As a matter of fact, the interview was very interesting, and the three of us had some lively discussions and laughed a lot. I hope she wasn’t too disappointed to be sent to write an article about writers of gay porn for women and come across me instead. I hope she believed me when I said that that was not what I thought I was doing, and that one or two sex scenes in a book full of other stuff does not automatically make that book porn. But I guess I’ll have to wait until the interview comes out to find out what she made of us.
Then yesterday we had to go for a photo-shoot to go with the interview! A professional photo-shoot was not something I had ever envisaged occurring in my life. I’m a writer, Jim, not a celebrity! However, this turned out to actually be lots of fun. The photographer, Jonathon Williams (who, again, was someone we really should have known about beforehand) and his assistant, Ruth, were easy people to like and to talk to.
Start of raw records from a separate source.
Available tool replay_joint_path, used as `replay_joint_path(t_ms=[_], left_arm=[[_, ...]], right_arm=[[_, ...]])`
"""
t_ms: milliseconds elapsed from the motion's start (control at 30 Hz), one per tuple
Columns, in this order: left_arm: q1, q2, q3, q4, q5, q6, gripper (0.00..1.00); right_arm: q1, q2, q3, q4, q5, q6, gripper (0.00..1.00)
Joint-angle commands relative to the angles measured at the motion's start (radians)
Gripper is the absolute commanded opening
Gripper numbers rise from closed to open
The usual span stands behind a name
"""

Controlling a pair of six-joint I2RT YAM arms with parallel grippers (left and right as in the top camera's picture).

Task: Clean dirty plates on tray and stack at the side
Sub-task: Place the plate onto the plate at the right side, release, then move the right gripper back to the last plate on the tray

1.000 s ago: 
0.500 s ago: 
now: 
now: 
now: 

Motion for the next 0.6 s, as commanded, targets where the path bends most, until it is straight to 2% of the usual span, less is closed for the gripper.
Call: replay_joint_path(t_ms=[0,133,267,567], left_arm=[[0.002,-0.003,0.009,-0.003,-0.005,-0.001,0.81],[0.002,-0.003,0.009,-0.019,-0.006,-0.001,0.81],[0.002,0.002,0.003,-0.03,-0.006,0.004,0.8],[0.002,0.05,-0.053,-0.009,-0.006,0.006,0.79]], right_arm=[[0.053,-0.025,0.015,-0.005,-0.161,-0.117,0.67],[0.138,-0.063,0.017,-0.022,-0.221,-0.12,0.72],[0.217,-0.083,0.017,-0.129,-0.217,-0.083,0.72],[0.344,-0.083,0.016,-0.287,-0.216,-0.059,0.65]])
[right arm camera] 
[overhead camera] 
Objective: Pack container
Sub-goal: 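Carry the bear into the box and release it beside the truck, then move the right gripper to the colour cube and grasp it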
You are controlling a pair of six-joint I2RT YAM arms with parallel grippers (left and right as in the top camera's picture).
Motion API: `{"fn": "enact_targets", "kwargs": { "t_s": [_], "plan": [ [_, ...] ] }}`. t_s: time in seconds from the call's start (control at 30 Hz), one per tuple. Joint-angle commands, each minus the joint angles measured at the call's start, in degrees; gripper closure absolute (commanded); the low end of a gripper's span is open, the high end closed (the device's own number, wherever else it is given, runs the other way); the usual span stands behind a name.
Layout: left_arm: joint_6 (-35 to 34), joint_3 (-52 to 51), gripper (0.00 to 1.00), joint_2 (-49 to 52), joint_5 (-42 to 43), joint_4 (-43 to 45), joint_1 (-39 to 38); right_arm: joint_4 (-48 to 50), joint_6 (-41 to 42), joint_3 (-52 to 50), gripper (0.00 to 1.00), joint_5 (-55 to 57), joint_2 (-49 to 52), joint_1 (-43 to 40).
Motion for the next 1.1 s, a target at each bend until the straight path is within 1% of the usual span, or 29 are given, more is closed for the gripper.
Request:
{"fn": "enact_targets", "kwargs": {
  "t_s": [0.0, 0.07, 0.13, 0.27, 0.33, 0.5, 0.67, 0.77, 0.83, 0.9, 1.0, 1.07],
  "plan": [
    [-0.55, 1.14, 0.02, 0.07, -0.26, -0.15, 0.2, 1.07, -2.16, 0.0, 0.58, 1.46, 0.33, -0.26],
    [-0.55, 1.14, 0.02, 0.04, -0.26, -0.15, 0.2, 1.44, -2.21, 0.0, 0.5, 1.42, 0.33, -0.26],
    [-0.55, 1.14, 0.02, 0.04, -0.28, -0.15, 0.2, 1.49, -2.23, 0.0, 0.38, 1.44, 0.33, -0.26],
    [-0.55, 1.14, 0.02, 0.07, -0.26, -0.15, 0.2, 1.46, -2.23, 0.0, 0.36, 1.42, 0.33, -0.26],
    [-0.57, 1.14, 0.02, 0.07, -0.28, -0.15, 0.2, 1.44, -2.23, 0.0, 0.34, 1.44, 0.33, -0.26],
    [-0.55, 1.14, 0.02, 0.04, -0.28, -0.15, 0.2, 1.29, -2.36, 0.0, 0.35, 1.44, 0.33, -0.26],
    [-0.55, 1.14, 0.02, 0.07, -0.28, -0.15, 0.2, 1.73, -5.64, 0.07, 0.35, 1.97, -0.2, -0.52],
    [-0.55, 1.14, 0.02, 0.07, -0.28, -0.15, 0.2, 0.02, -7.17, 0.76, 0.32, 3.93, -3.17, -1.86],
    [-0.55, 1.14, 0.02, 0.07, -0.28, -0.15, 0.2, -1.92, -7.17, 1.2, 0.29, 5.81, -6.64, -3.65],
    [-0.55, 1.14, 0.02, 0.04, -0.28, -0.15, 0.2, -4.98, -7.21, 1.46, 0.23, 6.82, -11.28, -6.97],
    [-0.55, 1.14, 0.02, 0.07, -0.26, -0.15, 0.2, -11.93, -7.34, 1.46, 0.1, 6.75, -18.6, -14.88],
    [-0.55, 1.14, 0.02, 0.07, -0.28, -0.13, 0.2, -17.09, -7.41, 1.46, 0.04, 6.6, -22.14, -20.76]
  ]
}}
Ruth said that portrait photographers become portrait photographers because they are interested in people, and that definitely showed.
I was also very reassured, when Erastes sent me a link to his website, to find out that he specialized in photographing normal-looking people rather than models and other great beauties. I’d been worrying that it was all much of a come-down for him.
To celebrate the fact that Out had sent a reporter all the way to England, when they could have found plenty of writers to interview in the States, I had suggested that they photograph us in front of Peacock’s Tea Rooms because what could be more English than that? (Also because Peacocks is amazing, quirky and comfortable, and has the most gorgeous food, and I was hoping to nip in there afterwards and fortify myself with a nice lunch.)
When Erastes and I got there, we found they’d gone one better than just standing outside and had cordoned off one of the inside rooms for us and provided us with tea and cakes as props. So we sat in solitary splendour, being photographed eating cake and drinking tea, while chatting with each other, and with the proprietor. He felt that Ely had lots of potential for a thriving gay scene, and had donated the premises, tea and cakes in return for the publicity of being in Out magazine.
Then we moved to a field with great views of Ely cathedral, and took lots more photos. And then, because I’d said I had to have a boat in anything I did, we went back to the riverside and took lots more photos of me in front of the narrow-boats.
I wished I could see the pictures, but wasn’t allowed, so I won’t know what they’ve gone for until the article comes out. I hope it’s something I can live with!
Fun though this all was, it does give me a feeling of being terribly exposed. I don’t feel I’m successful or established enough to merit any of this. I’d much rather have had a five volume book deal with Harper Collins under my belt first!
I also asked them why they were doing a feature on women writers of gay romance, and said I didn’t think it was fair of them to ignore the men in the genre, mentioning that Josh Lanyon had even written a “How to…” guide to writing m/m romance. A couple of days ago they asked me for his email too, so hopefully they’ll follow this up with an interview with Josh and Victor or Donald or one of the other men in the genre. I can but hope, anyway. It wouldn’t exactly be a fair portrayal of the genre to leave them out.